Wednesday, August 1, 2012

Democracy And Technology Have A Spoiled Brat For A Child

http://www.politico.com/politico44/2012/07/pfeiffer-i-overshot-the-runway-on-churchill-bust-130704.html


The above article has something to do with an apology from a writer about a misguided story regarding the removal of a Winston Churchill bust from the White House.  I'm not really sure of the story, nor why it is important.  What got my attention, and thus made it to this blog, were the scathing responses from Facebook at the bottom.

I have to admit several things before I go further. One of such things is that it is summer, and I am not working. I have time to read these things and get my knickers in a wad.  A second thing (and you may know this) is that it is easy to get yanked into a debate on a Facebook forum or what not and have a whole argument in short sentences.  I've done it, and you may have too.  I'm not faulting the people, but I do have a problem with the system.

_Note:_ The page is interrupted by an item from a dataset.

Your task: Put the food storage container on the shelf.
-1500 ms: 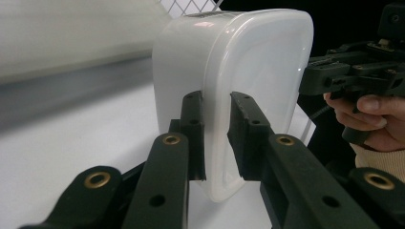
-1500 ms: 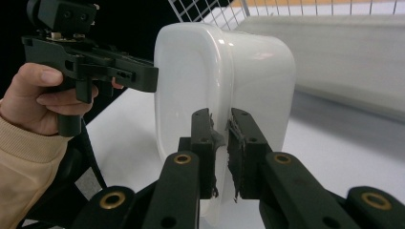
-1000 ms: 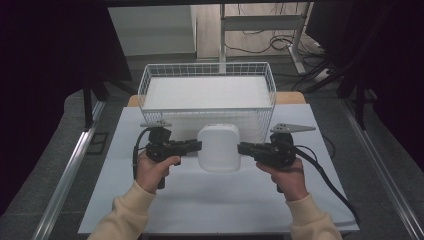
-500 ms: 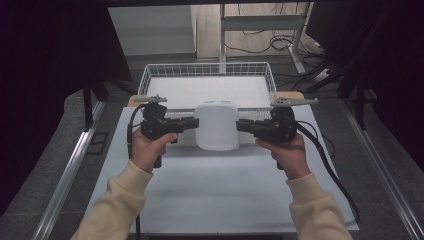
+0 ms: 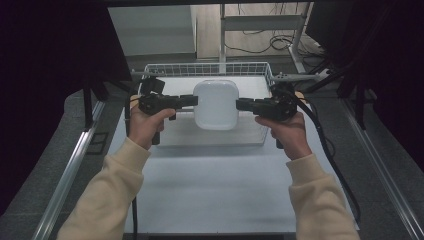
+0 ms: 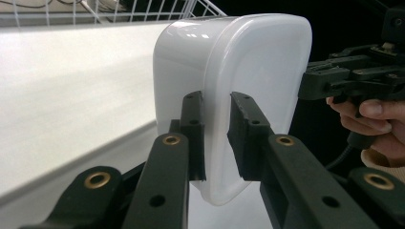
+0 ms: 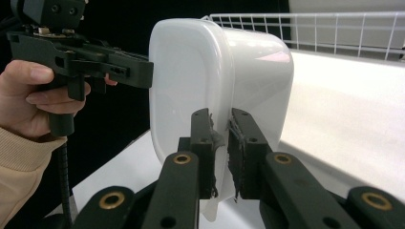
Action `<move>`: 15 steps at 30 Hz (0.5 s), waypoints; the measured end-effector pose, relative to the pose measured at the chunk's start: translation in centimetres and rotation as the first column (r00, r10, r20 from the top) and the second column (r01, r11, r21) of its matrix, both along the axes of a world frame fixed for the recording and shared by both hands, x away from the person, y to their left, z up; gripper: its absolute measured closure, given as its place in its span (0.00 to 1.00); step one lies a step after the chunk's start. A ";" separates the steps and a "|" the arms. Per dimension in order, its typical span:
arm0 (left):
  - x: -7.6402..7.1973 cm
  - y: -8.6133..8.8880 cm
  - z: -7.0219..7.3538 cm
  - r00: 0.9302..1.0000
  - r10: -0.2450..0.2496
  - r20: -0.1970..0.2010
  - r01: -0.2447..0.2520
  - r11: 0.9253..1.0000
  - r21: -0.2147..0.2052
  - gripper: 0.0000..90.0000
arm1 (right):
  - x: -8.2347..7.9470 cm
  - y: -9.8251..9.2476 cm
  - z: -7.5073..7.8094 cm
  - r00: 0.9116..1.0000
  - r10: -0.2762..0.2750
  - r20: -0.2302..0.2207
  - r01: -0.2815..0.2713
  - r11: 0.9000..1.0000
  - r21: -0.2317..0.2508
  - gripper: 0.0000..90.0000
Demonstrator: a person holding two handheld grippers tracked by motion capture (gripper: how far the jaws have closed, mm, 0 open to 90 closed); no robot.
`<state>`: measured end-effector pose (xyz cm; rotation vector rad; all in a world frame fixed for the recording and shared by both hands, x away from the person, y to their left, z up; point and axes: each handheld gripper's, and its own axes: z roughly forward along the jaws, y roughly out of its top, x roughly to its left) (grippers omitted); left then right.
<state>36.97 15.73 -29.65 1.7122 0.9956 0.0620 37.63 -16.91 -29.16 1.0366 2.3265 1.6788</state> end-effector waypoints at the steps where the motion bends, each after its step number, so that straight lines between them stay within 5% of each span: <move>1: 0.1 0.0 0.2 1.000 0.001 0.002 -0.001 1.000 0.002 0.86 | 0.3 0.0 0.2 1.000 0.001 0.003 -0.001 1.000 0.002 0.90; 7: 1.6 0.3 1.4 1.000 0.007 0.003 -0.007 1.000 0.012 0.86 | 2.0 0.2 1.0 1.000 -0.002 -0.016 0.002 1.000 0.029 0.90; 15: 3.9 0.6 1.0 0.999 0.018 -0.037 -0.019 1.000 -0.016 0.86 | 4.3 0.7 1.5 0.998 -0.019 -0.056 0.020 1.000 0.017 0.90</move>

I am not old enough to remember politics without the internet.  The world without the internet is something I grasp, but I was not aware of politics until a time when the internet played a role.  I was able (however reluctantly) to see the internet effect politics from the start both in high school and college.  In it's infancy the internet was seen as the center piece of a "new Democracy."  We would suddenly see what people from across the country thought about a policy.  We would have new ways to share ideas, and communicate for the common good.  Then social media springs up as if it were loaded, and it too was going to be the savior of democracy in this new world. In reading the remarks at the bottom of this article, I could not disagree more.

Yes, there have been some successful uses of the internet, social media in particular, in spreading movements like the Arab Spring and the Occupy Wall Street Movement (remember those guys?) but on a daily basis Democracy has devolved into harmful snipes at the bottom of a blog post.  We want to win a debate over complex issues in twenty-five words or less.  We pick fights with people thinking we are smarter than them on no grounds other than what we assume they are.  Democracy (subsequently debate) is about knowing the person you are debating, knowing why they think the way the do.  Carefully thought out counterpoints not smartassed remarks aimed at inflaming the argument.  Democracy thrives when both people are right, and each sees the validity of the other's argument.  In reading the comments at the bottom of the article, I saw none of that.  Lame remarks and cheap shots are far more common than words with substance and valid points. And this is the face of a "new Democracy?"

Any debate is going to have quick lines and come backs, but this is to a new low.  I would welcome anyone to comment on any of my posts, but I would require the be something behind your words.  Think before you type away.